- Genre: Hip-hop, music, Reality television, game show
- Developed by: Claude Brooks
- Directed by: Richard Brian DiPirro
- Presented by: Fredro Starr Kel Mitchell
- Theme music composer: Chris Taylor
- Country of origin: United States
- Original language: English
- No. of episodes: 65

Production
- Executive producers: Claude Brooks Ralph Farquhar
- Production companies: C to the B Productions Regan Jon Productions Paramount Domestic Television

Original release
- Network: Syndication, UPN
- Release: August 30, 2004 – May 2005

= Dance 360 =

American competition television series

Dance 360 (2004–2005) was a modern hip-hop television series that aired on UPN in which different dancers competed to win 360 dollars, an Xbox or a cell phone from Boost Mobile, and a Fuse Sunbird scooter. Sometimes, clothing gear from Ecko Unlimited or Meoshe Sport was awarded. It was hosted by Fredro Starr and Kel Mitchell with DJ K-Sly providing the beats for the dancers.

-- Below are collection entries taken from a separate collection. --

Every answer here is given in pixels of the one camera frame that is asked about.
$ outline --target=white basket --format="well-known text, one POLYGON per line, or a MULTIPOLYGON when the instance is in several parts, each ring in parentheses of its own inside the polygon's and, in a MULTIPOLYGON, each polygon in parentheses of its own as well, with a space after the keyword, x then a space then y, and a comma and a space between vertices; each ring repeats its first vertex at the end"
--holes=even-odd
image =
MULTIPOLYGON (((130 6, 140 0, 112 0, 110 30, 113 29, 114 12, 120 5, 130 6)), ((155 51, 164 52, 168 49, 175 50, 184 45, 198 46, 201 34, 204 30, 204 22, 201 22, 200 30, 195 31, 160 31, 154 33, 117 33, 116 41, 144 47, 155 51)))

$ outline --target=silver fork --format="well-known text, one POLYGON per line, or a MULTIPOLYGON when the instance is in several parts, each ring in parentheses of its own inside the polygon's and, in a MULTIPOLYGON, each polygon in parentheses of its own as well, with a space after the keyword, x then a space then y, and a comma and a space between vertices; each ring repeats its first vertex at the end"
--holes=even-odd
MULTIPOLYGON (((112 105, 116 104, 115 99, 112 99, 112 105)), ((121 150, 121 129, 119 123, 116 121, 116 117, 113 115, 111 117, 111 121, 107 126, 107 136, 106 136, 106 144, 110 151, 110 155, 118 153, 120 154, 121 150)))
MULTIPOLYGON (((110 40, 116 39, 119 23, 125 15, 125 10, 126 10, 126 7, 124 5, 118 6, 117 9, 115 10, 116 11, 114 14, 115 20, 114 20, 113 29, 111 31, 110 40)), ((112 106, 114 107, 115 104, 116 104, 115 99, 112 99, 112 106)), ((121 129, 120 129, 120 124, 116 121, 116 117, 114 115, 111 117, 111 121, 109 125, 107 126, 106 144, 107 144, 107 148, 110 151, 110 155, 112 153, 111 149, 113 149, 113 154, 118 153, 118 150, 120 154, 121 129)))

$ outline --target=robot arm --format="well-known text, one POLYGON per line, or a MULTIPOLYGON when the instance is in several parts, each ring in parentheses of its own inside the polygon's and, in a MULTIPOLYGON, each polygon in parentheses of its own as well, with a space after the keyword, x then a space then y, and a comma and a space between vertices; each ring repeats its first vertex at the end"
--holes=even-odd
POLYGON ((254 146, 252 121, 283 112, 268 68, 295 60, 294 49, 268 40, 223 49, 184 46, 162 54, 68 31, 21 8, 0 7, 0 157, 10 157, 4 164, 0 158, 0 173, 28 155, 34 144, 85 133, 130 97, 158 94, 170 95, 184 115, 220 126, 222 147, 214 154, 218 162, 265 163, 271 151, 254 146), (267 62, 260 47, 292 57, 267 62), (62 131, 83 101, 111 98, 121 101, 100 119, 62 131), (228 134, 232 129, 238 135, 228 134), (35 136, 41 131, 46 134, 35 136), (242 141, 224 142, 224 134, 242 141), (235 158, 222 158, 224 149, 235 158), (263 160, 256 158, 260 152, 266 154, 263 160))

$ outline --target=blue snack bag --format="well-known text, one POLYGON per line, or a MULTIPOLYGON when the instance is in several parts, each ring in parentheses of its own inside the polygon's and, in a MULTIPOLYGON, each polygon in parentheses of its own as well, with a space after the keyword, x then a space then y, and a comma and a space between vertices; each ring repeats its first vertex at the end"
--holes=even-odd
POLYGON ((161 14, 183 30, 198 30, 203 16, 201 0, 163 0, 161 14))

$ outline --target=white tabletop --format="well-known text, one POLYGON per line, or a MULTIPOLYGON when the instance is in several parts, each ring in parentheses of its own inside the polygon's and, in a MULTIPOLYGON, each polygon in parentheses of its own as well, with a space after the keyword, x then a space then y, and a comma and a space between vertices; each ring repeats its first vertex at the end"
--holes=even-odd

The dancers were selected from the audience at the beginning of the show, and they competed one-on-one, with the winner going on to the next round. They were judged by the level of audience applause, according to a noise meter. In addition to the prizes awarded, the winner was also given the last few seconds of the show to give "shout-outs" to friends and family. The show's title comes from the circle on the dance floor where the dancers competed.

The first battle starts with Kel previewing the battle, "Tag Ya Man!", then points to one of the dancers to start after K-sly plays a beat, and another person comes to the dance floor and dance. The two people go for a face-to-face dance battle. The three people will be voted to go to the second battle.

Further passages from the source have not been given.